EXERCISE DETAILS: Only those lines in the data below from the line containing "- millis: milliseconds" through the line containing "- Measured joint", both included, should be restated word for word.

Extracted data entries

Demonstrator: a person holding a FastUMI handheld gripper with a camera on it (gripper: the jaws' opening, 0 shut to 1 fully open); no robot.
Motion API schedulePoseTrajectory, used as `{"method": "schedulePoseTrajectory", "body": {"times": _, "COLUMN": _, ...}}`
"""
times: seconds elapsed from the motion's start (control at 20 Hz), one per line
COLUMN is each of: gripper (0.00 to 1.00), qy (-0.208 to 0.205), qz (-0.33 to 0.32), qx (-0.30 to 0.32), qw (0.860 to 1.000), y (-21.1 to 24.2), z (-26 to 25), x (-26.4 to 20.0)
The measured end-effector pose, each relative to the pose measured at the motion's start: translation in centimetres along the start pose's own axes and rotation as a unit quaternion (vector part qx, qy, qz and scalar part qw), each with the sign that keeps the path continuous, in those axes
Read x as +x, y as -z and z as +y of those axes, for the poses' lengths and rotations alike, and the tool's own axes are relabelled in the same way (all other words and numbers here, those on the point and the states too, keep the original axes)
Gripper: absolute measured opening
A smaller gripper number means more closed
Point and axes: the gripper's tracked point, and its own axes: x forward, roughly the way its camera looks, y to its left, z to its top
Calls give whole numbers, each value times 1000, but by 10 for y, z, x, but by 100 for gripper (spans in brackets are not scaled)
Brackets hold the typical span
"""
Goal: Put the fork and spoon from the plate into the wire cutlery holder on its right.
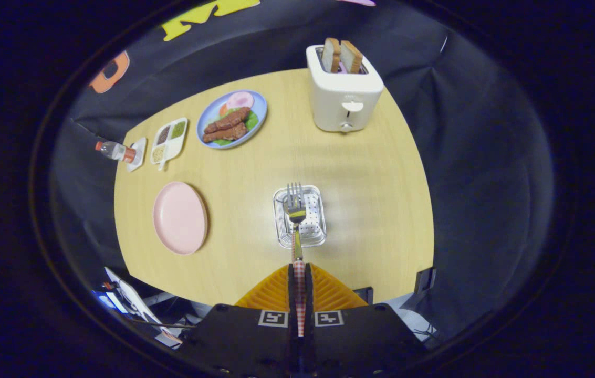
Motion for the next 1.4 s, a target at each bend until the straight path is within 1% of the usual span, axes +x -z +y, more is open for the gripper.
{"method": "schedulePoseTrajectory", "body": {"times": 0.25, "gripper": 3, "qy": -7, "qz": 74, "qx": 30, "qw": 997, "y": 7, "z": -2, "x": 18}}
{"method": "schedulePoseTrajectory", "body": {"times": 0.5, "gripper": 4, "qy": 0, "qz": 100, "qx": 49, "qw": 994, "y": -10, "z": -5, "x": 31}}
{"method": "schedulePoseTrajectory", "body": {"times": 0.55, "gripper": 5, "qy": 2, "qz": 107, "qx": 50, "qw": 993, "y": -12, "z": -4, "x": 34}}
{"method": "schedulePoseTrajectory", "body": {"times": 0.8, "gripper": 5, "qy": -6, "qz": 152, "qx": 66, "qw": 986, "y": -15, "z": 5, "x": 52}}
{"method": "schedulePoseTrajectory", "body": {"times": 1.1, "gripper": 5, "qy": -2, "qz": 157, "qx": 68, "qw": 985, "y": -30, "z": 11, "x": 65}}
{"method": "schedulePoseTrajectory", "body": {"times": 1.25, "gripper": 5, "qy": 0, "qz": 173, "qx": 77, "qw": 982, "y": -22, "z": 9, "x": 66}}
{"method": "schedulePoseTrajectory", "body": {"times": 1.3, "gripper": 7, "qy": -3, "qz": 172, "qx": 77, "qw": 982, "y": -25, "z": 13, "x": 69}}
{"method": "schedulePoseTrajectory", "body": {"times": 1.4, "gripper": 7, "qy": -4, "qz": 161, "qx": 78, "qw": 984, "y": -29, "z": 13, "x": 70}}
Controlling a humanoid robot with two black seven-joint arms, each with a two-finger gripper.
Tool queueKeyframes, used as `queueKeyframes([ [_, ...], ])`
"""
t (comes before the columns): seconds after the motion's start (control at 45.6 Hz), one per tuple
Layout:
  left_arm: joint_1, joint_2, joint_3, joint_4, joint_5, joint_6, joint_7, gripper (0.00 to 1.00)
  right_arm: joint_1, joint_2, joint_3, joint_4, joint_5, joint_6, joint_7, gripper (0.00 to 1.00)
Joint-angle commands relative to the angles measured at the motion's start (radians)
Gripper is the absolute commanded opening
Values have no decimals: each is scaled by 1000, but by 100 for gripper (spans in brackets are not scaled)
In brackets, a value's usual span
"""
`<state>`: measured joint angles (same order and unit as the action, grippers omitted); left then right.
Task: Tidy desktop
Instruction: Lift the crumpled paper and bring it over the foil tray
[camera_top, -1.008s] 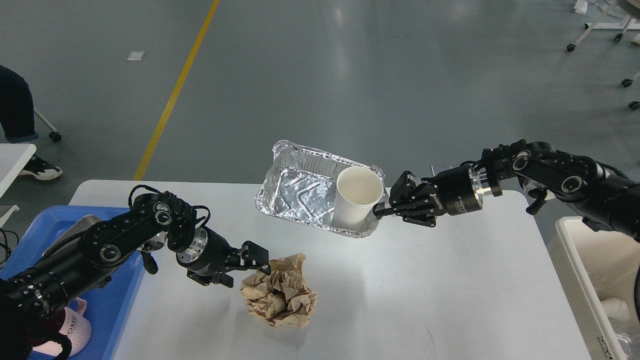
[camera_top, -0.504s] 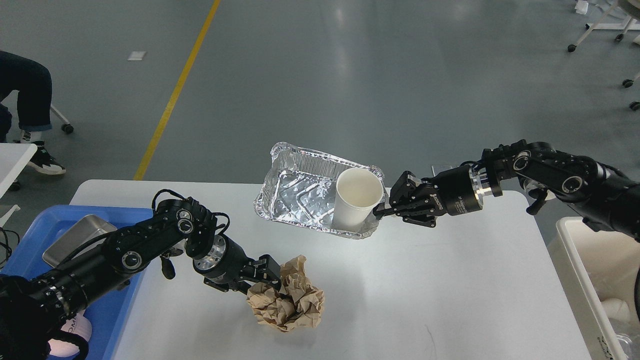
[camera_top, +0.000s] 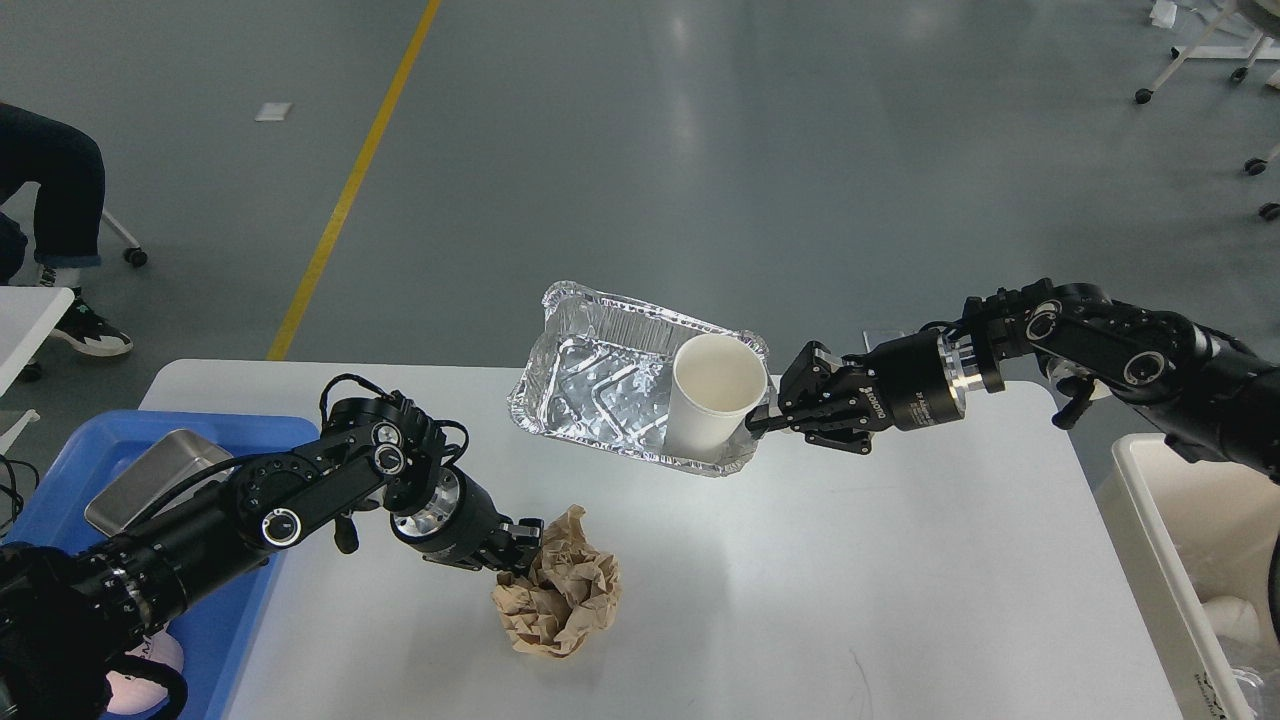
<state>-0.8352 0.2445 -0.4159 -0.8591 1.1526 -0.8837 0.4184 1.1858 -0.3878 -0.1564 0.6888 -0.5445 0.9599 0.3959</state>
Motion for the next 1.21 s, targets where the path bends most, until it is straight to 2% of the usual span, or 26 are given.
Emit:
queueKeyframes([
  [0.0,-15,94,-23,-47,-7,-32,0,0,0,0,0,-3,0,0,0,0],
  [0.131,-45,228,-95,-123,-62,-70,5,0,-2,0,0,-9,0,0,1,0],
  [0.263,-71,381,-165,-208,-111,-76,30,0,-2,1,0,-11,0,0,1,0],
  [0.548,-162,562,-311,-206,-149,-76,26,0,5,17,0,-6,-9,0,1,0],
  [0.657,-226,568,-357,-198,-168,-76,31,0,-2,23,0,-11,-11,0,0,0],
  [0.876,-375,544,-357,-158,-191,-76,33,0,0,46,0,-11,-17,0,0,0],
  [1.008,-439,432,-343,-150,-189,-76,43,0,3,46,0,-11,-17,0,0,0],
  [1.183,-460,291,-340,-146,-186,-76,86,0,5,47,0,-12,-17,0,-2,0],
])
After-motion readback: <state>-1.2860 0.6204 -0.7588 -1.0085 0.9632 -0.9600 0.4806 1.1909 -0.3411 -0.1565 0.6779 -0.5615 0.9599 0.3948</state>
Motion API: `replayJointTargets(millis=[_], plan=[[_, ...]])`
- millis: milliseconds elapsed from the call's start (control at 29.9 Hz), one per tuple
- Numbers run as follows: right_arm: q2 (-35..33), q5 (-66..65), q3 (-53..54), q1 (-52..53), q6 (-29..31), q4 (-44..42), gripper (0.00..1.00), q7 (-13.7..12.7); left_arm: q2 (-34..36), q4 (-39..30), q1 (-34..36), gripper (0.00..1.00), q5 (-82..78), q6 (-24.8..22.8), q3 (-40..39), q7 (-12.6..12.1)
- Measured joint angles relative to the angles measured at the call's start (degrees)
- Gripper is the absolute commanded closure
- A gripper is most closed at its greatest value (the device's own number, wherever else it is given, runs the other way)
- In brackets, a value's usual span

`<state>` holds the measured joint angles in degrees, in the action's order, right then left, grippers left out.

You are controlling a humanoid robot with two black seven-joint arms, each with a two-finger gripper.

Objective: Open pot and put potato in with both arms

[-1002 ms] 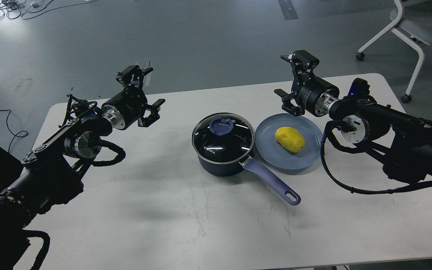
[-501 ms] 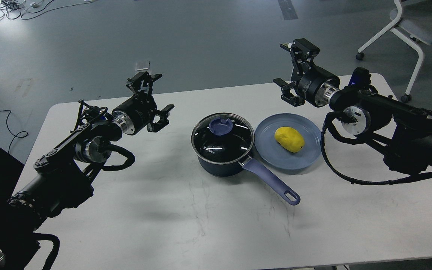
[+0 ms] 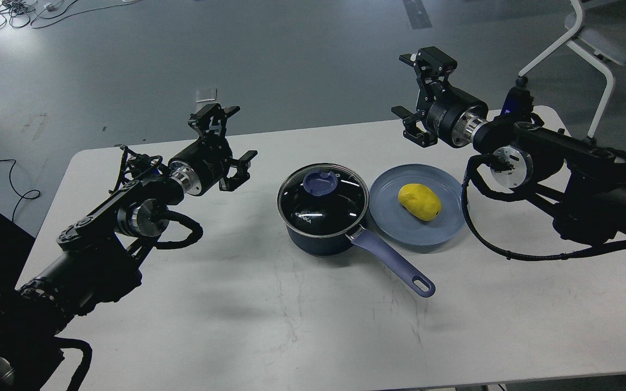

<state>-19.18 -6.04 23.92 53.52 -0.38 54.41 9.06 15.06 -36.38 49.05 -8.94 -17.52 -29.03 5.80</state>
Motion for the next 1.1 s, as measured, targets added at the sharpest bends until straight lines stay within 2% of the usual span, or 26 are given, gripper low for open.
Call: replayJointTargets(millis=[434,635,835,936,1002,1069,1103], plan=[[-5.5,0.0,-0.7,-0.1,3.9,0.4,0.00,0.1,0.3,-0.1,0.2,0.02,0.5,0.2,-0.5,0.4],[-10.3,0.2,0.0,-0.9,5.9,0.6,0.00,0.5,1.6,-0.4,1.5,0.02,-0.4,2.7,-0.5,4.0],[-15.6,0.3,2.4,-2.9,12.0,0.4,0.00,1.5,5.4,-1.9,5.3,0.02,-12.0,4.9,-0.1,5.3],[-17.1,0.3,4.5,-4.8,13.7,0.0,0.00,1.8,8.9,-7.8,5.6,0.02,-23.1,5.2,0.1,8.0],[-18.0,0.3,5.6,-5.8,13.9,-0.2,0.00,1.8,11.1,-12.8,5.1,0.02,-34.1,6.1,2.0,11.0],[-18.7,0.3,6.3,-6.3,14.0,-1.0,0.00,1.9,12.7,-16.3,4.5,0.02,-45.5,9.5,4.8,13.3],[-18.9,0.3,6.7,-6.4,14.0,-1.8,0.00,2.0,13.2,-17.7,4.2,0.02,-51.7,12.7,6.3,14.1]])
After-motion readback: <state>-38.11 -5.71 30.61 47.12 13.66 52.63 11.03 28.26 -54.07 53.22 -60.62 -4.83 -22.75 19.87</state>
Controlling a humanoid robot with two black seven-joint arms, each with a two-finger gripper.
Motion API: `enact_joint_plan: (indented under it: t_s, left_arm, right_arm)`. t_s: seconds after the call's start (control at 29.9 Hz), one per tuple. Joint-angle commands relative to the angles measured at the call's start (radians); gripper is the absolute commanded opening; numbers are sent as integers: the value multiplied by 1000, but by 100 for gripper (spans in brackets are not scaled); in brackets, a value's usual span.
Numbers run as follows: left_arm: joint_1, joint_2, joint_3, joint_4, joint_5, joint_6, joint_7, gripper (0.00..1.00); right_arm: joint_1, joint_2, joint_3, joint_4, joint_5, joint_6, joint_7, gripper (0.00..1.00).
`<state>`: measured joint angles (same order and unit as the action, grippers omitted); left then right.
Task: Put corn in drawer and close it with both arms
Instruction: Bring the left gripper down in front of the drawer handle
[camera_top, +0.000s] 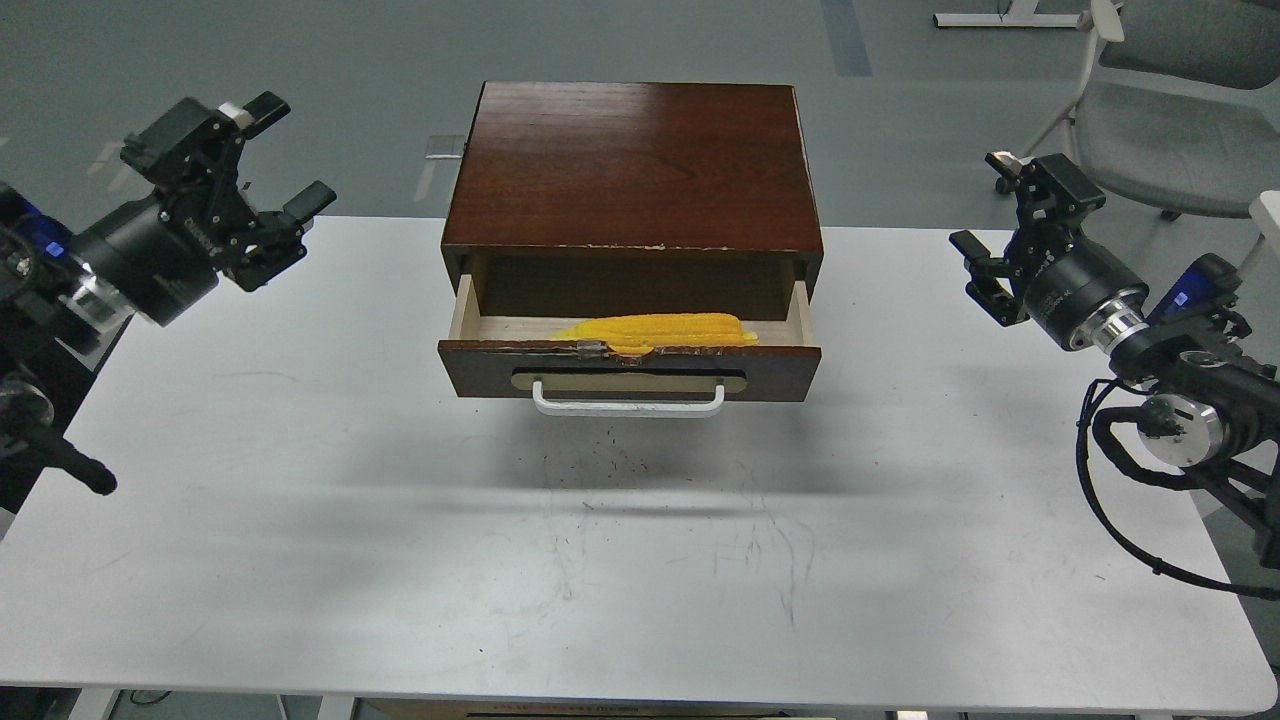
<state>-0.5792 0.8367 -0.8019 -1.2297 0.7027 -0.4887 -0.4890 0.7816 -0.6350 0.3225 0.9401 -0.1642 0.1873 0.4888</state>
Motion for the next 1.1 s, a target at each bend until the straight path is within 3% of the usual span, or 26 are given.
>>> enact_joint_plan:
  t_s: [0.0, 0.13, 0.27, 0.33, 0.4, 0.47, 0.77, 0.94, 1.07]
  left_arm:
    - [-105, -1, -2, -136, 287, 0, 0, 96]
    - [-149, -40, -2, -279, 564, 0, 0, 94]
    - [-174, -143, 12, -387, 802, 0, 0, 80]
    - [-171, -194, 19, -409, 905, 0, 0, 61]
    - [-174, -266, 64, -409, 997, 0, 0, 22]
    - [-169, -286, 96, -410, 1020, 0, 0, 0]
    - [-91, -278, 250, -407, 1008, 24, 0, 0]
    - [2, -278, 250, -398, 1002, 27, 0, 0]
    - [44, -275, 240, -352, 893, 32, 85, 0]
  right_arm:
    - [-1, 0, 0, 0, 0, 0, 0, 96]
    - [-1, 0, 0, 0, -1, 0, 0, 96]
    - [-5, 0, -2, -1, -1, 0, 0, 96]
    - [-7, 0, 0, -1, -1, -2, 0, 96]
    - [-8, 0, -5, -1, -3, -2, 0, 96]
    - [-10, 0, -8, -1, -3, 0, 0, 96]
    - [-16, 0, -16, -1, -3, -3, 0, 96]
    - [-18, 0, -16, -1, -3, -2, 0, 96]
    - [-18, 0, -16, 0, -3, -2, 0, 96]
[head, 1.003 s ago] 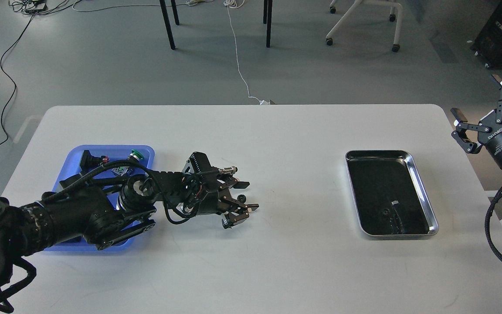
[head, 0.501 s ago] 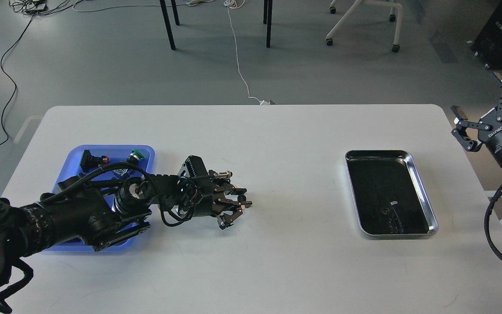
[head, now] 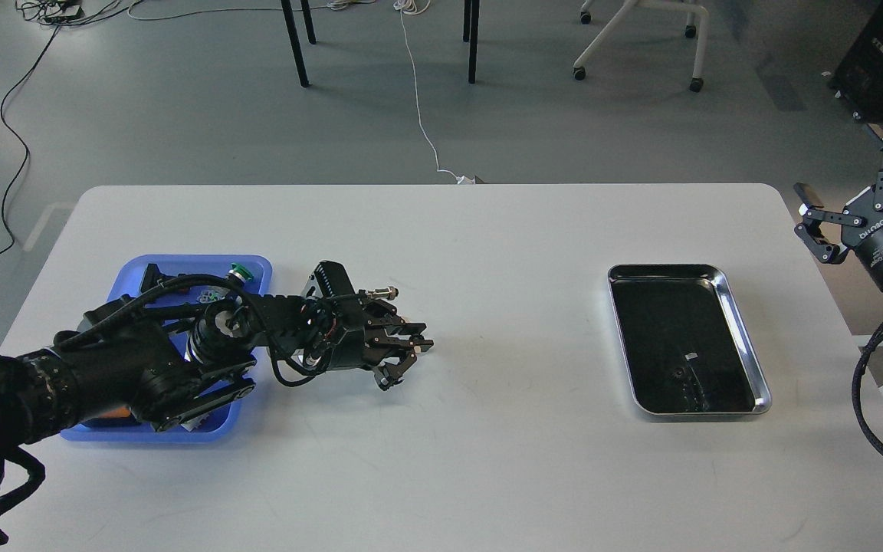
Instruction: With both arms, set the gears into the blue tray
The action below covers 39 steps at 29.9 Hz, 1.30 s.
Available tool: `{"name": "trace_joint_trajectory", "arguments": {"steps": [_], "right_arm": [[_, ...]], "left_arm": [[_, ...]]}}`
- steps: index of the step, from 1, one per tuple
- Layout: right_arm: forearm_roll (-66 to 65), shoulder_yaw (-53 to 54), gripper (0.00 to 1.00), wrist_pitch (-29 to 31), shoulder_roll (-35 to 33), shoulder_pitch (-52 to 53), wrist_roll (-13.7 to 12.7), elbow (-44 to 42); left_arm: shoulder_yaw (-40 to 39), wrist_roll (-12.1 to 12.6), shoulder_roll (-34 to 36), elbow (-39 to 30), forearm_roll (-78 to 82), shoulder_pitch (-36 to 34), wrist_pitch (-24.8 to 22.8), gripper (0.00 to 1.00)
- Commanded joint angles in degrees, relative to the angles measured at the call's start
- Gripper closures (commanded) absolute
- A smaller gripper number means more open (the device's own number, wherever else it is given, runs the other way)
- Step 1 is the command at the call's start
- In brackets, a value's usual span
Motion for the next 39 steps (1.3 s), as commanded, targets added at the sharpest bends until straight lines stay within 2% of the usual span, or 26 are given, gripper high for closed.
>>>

TASK SOLUTION:
- millis: milliseconds elapsed from the call's start (control at 29.9 Hz), one per tuple
- Numbers run as follows: right_arm: q2 (-35..33), q5 (-66..65), q3 (-53..54), q1 (-52..53), q6 (-29..31), q4 (-44..42), gripper (0.00..1.00), q7 (-13.7..12.7); left_arm: q2 (-34..36), q4 (-39..30), q1 (-34..36), gripper (0.00..1.00), q5 (-82..78), q6 (-24.8..22.8), q3 (-40..39), q7 (-12.6..12.1)
- Measured joint angles relative to the angles measured at the call's start (degrees)

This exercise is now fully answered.